Di dasar lautan bahkan masih terdapat bungkalan-bungkalan berbentuk kentang yang mengandung mangan (30-50 persen), besi (15 persen), nikel (1-3 persen), sejumlah tembaga, kobalt, titanium, dan vanadium.
Hal itu tentunya sudah sangat terang menjelaskan bahwa dengan laut, negeri ini akan hebat sehingga dia harus diberdayakan untuk kesejahteraan bersama. Caranya, tak lain tak bukan, mari kembali ke laut.
Kembali ke laut berarti kembali ke dua titik penting: masa depan dan sejarah atau kultur kita. Mari mengingat pesan Jasmerah Bung Karno. Beliau ketika meresmikan Insititut Angkatan Laut (IAL) tahun 1953 di Surabaya berharap supaya bangsa ini kembali menjadi bangsa pelaut.
Waktu itu dengan semangat Presiden Proklamator itu berkata,”Ya, bangsa pelaut dalam arti seluas-luasnya. Bukan sekedar menjadi jongos di kapal, melainkan dalam arti cakrawati samudera.
Bangsa pelaut mempunyai armada niaga, bangsa pelaut yang mempunyai armada militer, bangsa pelaut yang kesibukannya di laut menandingi irama gelombang laut itu sendiri”.
Maka itu, marilah memanfaatkan dan mengisi kemerdekaan ini untuk kembali melaut. Tentu tidak sekadar melaut dan menjadi budak, tetapi mampu mengorkestrasi dan memanfaatkan sumber daya laut murni untuk kita. Teknologi sudah mapan dan semua sudah terbuka.
Apalagi baru-baru ini, Jokowi menggelorakan agenda Tol Laut. Dwelling time sudah semakin baik. Itu pertanda positif.

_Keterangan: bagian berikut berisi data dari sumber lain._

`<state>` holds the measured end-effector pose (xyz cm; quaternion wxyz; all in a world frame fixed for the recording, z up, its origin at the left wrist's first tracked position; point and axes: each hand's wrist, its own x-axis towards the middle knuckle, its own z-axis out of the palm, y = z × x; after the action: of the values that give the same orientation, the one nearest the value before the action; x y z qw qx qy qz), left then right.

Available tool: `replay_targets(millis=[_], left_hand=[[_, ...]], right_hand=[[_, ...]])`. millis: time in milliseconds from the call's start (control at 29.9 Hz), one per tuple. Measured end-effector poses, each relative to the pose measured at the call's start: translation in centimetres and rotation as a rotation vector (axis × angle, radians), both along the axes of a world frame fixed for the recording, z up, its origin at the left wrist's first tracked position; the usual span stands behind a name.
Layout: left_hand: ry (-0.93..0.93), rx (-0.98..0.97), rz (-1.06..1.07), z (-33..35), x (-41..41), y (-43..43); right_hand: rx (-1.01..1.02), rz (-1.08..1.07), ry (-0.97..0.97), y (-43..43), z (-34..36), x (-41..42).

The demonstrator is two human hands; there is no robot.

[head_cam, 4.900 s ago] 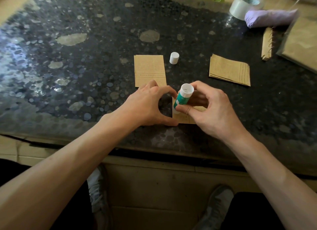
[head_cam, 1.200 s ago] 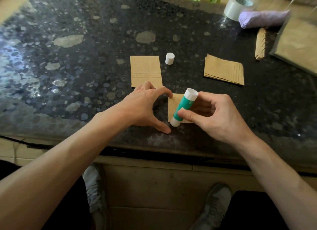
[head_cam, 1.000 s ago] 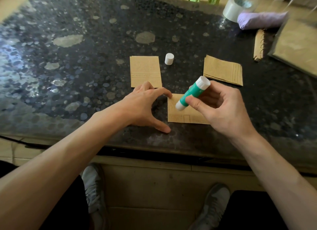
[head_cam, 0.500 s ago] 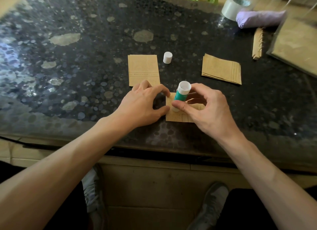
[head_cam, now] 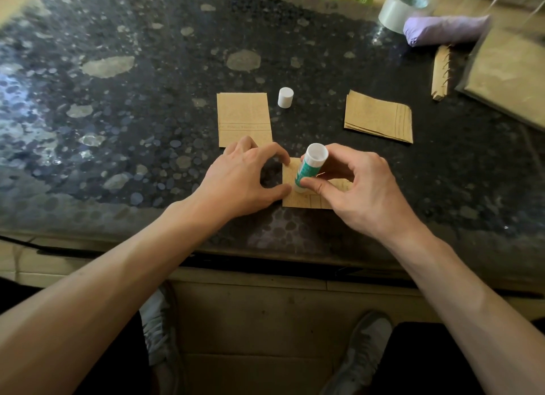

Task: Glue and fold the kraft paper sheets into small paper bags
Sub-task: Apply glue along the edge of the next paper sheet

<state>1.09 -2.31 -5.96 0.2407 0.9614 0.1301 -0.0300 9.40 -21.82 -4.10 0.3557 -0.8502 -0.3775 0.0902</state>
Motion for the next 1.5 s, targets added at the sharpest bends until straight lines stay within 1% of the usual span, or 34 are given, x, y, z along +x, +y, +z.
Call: replay_targets(millis=[267,601,768,935,1102,1236,1303,1370,1503], left_hand=[[-0.003,0.000,0.002,0.0,0.0,0.0],[-0.009,0.001,-0.003,-0.1,0.0,0.0],[-0.010,0.001,0.001,-0.2,0.1,0.1],[-0.006,0.005,-0.001,-0.2,0.2,0.2],[0.002,0.007,-0.009,-0.2,0.2,0.2],[0.005,0.006,-0.004,-0.2,0.3,0.3],[0.009,0.006,-0.004,-0.2,0.3,0.3],[0.007,0.009,-0.002,-0.3,0.3,0.3],[0.007,0.008,-0.001,-0.3,0.3,0.3]], right_hand=[[0.035,-0.032,-0.021,-0.3,-0.1,0.0],[-0.007,0.058,0.066,-1.0,-0.2,-0.1],[-0.018,0.064,0.022,-1.0,-0.2,-0.4],[0.001,0.081,0.025,-1.3,0.3,-0.5],[0.018,0.098,0.100,-1.7,0.8,-0.3],[0.065,0.055,0.187,-2.4,1.2,0.2],[0.122,0.013,0.165,-2.4,1.3,0.4],[0.154,-0.039,0.103,-2.1,1.0,0.5],[0.114,-0.071,0.039,-1.5,-0.2,0.5]])
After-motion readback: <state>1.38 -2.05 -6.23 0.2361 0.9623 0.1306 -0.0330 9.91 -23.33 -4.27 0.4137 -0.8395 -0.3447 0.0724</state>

Namun di atas itu, ada satu hal yang perlu dipikirkan lagi, yaitu agar pemerintahan Jokowi tak lupa mengagendakan pendidikan berbasis kelautan.

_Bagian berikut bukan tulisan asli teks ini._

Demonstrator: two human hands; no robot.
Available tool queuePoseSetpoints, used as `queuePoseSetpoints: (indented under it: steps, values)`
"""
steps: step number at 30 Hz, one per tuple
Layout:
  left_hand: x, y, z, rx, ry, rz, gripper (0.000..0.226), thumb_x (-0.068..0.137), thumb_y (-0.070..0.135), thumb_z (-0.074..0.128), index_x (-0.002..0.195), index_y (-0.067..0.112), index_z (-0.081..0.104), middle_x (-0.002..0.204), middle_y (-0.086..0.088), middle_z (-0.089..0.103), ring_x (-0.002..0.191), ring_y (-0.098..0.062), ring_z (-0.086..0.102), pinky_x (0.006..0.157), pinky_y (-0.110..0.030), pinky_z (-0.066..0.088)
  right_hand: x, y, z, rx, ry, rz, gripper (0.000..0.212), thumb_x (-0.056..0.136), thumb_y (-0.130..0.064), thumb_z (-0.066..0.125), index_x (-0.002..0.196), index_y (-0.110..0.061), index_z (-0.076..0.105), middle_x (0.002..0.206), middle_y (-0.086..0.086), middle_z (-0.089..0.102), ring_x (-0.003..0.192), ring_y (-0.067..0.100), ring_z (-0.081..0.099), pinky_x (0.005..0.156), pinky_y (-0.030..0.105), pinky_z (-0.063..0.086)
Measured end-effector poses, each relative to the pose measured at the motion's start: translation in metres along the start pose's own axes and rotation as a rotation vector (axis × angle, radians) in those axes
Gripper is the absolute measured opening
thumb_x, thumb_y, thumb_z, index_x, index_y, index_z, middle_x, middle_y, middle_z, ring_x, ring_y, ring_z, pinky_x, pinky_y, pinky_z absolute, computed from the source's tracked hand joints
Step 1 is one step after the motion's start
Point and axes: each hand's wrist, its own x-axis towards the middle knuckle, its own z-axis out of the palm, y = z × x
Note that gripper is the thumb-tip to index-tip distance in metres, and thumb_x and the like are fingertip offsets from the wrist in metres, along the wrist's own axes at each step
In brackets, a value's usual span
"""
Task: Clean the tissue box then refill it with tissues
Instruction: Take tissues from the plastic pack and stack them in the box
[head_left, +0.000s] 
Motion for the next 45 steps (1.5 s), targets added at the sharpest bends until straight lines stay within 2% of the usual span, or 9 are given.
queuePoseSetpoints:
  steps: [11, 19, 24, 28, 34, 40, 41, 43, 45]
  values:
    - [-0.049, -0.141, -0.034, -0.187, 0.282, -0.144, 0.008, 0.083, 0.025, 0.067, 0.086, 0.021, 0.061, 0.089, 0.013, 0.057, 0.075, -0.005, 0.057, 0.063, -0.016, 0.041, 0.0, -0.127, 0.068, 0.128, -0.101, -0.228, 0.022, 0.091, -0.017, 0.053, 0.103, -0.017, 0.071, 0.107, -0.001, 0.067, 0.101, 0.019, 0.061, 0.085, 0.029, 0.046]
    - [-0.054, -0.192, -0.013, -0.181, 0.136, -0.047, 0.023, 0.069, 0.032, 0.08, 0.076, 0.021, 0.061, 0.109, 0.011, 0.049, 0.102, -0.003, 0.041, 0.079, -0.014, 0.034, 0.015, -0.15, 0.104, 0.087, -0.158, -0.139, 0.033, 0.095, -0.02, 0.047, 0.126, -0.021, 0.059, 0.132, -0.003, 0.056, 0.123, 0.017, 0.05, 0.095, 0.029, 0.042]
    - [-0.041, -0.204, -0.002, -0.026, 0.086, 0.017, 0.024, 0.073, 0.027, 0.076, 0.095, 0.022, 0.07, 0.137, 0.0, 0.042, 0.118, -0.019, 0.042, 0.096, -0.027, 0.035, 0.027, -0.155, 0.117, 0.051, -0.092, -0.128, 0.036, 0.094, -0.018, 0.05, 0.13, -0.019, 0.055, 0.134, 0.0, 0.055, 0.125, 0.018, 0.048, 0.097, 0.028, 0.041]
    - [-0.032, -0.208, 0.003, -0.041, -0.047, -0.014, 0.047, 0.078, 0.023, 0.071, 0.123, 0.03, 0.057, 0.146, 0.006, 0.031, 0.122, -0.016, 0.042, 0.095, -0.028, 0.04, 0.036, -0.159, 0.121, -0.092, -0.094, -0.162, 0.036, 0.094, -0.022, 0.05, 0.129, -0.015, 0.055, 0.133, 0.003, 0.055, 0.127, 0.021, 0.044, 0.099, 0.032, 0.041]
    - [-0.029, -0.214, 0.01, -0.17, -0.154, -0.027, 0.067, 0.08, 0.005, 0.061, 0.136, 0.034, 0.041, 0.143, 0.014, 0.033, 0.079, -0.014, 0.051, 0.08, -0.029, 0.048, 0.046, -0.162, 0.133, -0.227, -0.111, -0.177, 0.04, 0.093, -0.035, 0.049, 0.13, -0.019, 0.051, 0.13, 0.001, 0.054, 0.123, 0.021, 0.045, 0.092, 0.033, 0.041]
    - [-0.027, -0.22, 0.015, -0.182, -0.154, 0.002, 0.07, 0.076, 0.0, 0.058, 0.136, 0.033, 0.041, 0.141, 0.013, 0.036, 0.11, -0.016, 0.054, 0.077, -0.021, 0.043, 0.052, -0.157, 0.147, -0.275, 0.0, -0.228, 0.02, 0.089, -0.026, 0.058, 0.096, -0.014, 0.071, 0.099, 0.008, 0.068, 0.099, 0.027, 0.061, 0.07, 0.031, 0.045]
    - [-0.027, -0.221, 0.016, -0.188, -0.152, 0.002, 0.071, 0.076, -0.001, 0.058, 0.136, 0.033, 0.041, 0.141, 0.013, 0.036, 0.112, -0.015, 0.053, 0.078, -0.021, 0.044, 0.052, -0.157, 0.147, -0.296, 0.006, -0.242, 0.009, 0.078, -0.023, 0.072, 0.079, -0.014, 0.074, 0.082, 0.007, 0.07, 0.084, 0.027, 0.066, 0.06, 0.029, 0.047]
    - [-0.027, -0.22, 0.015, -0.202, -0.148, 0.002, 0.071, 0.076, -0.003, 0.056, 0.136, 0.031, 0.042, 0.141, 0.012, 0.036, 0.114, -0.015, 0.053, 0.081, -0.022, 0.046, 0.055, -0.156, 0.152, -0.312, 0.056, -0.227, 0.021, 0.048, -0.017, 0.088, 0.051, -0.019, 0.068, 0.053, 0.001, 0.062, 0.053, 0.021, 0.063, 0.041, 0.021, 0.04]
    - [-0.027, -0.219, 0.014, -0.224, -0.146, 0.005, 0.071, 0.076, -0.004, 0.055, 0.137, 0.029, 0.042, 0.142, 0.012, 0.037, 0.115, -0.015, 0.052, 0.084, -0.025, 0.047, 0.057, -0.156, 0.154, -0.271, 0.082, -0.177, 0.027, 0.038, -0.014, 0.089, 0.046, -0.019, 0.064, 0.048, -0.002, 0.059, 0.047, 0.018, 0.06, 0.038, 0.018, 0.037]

Pendidikan seperti ini pun harus diintegrasikan dengan iptek. Dengan begitu, mimpi untuk menjadi bangsa besar dapat kita wujudkan hanya dengan satu tema besar: kembali memandang laut! Nenek moyang kita jaya di sana.
Potensi kita juga ada di sana. Bukankah kita terkenal dengan Kapal Pinisi, bahkan Jokowi selepas pelantikannya berpidato di Kapal Pinisi? Sekali lagi, marilah memandang laut, demi masa lalu dan masa depan kita!
(Penulis adalah guru Bahasa Indonesia di SMA N 1 Dolok Sanggul, aktif di Pusat Latihan Opera Batak (PLOt) dan Toba Writers Forum)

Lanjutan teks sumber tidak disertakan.